Since word of the affair broke last Wednesday, first lady Jenny Sanford has been widely praised for her poise and strength. She has fiercely guarded her sons' privacy, and expressed a willingness to work at forgiving Sanford and salvaging the marriage.
Chapur, who bears an uncanny resemblance to Mrs. Sanford, has demonstrated similar fortitude and grace, despite her role in this drama.
While a horde of reporters laid siege to her trendy apartment building across from Buenos Aires Zoo in the upscale Palermo Botanico district, Chapur low in another family home. And in a country where it is not uncommon for media to pay big for such a story, she kept her mouth shut as reporters speculated, often wrongly, about the mistress's identity and who leaked the e-mails.
Finally, on Sunday, she had had enough.
"I have decided to send to you this release that will be the only one," she wrote to C5N executive Eduardo Feinmann, "to thus clarify certain incorrect things that are being spread worldwide so as to give an end to the subject that as you can imagine is of great pain to me, as for my two children, my family and all the great friends that I have known and harvested throughout my life and that had always been there for me."
Contrary to reports that their e-mail had been leaked by the other man she mentioned to Sanford, Chapur revealed that someone else had "hacked" into her and seized control of her old Hotmail account in late November. She believes that same person then sent the stolen e-mails in December to the South Carolina newspaper and the other lover.

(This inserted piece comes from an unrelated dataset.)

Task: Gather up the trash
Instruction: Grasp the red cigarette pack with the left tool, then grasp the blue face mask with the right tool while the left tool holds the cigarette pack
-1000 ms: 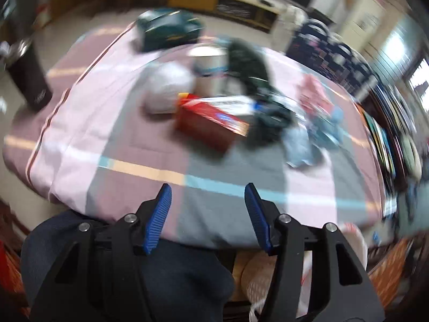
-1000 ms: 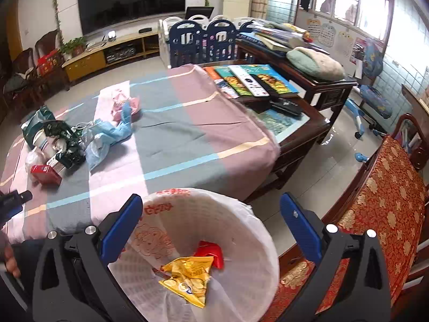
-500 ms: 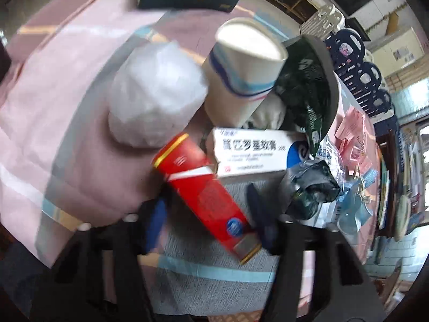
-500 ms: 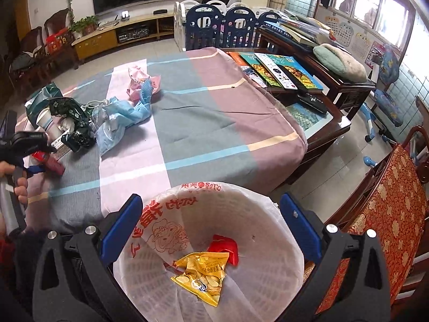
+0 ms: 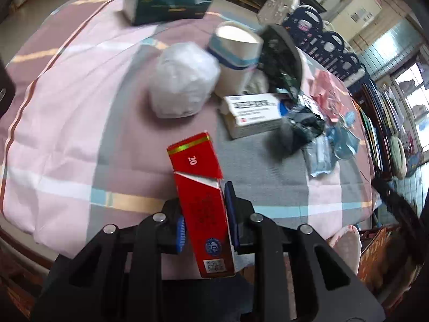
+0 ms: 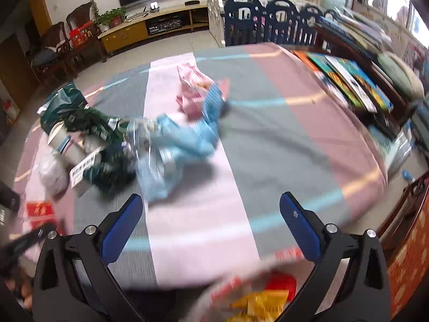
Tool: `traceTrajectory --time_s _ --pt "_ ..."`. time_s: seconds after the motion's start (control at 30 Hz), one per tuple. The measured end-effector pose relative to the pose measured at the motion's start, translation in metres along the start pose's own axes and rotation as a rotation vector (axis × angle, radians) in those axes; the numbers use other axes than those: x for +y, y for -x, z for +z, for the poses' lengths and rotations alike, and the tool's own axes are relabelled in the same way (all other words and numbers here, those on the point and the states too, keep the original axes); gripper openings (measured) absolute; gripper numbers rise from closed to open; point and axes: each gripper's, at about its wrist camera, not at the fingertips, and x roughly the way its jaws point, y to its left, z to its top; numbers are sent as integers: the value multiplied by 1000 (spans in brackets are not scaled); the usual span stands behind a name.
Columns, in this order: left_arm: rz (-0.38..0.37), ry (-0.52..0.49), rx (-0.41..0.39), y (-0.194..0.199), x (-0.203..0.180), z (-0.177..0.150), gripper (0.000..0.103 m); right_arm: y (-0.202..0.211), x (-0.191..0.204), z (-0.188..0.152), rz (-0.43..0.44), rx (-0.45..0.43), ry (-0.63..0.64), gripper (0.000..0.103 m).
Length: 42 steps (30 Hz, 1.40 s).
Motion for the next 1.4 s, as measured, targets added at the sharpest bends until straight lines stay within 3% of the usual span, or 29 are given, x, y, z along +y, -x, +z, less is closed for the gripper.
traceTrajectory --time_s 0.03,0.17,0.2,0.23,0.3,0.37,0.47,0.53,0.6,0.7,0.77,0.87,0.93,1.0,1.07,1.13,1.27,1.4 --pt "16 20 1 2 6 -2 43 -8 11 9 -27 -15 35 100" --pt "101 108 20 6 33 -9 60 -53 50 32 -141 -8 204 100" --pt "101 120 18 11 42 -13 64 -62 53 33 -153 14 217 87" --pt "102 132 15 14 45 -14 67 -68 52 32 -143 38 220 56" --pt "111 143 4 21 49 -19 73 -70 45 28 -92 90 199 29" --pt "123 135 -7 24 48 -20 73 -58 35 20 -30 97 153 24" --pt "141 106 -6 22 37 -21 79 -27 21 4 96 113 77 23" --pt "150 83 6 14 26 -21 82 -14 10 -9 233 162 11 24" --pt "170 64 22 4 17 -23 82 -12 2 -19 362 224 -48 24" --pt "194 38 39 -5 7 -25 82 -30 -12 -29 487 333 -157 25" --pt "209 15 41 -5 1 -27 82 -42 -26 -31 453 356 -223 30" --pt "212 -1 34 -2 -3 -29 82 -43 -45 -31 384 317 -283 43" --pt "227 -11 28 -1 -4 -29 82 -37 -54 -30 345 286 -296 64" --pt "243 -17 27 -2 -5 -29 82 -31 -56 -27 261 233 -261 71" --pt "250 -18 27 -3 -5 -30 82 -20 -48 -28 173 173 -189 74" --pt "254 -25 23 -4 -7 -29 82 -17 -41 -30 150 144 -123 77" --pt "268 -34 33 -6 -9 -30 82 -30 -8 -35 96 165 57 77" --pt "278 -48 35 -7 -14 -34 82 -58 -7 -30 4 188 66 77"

"Far away from being the author of this evil action," she said, "he was instead another victim."
Chapur filed a series of formal complaints against an Argentine Internet service provider and worked through Microsoft to regain control of the e-mails and close down the account.
Despite having strong suspicions about who "may have done this great damage" to her and others, Chapur said she doesn't have enough proof to expose the hacker.
"I am not the one to judge anyone," she concluded. "I leave this in God's hands."
Many who have watched his tearful, dejected public confessionals believe Sanford is still in love with Chapur.
If she feels the same, she is not saying.